Director Mira Nair uses that tried-and-tired narrative device – the flashback – to tell her tale, oscillating between scenes along Earhart’s doomed 1937 attempt to circumnavigate the globe in her Lockheed Electra and a by-the-numbers overview of her ascent to success and worldwide celebrity, separating the time periods with sun-bathed, cumulus-swirled scene wipes.

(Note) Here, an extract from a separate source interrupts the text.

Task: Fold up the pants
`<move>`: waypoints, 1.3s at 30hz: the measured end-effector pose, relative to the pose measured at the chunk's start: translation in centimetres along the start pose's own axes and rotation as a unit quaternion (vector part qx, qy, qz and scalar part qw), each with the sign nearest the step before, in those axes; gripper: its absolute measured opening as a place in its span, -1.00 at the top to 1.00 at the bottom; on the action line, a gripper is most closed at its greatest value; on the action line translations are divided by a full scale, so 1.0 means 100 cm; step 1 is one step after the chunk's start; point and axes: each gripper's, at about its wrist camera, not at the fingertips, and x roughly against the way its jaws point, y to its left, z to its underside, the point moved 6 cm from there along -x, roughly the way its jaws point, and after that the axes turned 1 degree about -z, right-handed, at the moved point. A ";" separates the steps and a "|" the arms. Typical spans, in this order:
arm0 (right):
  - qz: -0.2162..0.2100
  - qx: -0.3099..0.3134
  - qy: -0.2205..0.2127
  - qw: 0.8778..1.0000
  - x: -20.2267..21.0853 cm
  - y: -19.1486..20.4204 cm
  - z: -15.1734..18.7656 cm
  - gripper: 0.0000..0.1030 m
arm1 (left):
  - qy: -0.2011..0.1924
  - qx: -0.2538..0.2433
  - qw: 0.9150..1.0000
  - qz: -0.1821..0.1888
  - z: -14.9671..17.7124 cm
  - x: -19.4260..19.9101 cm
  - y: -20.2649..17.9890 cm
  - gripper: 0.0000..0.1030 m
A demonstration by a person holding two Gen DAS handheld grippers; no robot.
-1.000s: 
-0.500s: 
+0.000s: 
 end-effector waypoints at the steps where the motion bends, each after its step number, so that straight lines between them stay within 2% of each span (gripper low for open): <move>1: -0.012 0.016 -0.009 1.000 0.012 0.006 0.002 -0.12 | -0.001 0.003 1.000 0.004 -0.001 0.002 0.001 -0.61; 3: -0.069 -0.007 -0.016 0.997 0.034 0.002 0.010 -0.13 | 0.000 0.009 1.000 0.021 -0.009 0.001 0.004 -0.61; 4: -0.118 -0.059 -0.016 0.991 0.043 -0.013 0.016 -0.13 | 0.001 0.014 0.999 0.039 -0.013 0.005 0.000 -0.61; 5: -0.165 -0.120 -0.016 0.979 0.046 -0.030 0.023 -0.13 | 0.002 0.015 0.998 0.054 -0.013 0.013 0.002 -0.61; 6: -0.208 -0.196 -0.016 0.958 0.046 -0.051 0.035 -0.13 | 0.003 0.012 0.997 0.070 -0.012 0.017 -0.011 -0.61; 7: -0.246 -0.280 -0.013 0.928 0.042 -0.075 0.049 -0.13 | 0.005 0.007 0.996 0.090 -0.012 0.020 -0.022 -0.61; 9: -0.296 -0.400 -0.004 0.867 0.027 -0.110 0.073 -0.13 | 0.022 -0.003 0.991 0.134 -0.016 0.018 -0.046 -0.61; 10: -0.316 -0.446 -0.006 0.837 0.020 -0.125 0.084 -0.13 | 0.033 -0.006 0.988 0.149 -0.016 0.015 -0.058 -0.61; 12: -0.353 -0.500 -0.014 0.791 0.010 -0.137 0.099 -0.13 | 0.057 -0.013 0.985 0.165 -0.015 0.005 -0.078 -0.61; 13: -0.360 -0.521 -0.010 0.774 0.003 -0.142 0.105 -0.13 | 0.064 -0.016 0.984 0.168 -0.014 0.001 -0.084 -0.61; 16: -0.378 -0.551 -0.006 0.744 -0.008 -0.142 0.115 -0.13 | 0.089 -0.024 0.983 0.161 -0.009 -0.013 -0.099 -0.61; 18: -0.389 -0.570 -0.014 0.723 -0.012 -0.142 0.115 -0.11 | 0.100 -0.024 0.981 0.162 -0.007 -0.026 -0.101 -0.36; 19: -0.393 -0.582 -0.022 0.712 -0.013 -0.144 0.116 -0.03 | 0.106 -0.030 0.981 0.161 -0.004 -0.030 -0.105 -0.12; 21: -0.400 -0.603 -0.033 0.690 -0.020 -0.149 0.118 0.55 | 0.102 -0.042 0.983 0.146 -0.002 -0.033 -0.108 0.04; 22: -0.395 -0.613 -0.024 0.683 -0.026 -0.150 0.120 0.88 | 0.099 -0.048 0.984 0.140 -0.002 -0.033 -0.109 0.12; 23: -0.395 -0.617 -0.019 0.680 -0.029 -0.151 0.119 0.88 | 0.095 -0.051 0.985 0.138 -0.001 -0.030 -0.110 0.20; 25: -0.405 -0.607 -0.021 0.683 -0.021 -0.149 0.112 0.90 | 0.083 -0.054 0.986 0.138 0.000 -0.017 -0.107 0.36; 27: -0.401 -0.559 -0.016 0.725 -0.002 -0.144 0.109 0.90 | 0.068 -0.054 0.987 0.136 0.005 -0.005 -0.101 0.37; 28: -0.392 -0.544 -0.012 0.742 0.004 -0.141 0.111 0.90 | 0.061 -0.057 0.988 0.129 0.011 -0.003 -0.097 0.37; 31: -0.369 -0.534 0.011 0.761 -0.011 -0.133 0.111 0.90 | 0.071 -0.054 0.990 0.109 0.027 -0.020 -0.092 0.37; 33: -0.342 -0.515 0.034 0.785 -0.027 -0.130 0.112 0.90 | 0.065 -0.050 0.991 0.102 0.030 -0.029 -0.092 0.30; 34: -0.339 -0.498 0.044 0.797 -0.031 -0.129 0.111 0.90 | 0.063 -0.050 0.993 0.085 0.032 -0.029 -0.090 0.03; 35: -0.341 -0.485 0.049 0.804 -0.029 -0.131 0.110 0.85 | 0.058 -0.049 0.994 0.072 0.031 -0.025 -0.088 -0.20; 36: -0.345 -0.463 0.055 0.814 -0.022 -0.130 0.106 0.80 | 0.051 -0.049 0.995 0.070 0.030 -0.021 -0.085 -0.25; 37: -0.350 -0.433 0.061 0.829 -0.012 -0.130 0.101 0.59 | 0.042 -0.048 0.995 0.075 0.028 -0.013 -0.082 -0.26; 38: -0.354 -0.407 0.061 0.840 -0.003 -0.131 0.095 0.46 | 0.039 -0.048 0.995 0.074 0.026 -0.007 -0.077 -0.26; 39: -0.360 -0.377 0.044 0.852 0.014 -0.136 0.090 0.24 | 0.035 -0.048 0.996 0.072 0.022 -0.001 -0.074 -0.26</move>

Save for a single image of young Earhart gazing up at a single-engine plane circling her native Kansas skyline, Nair and the screenplay by Ronald Bass and Anna Hamilton Phelan would have you believe that Earhart’s flying career spontaneously launched the moment she was tapped in 1928 to ride shotgun as the first female to fly (or be flown) across the Atlantic Ocean. Indeed, the overall historical scope of the picture ends up being only the final decade of Earhart’s life.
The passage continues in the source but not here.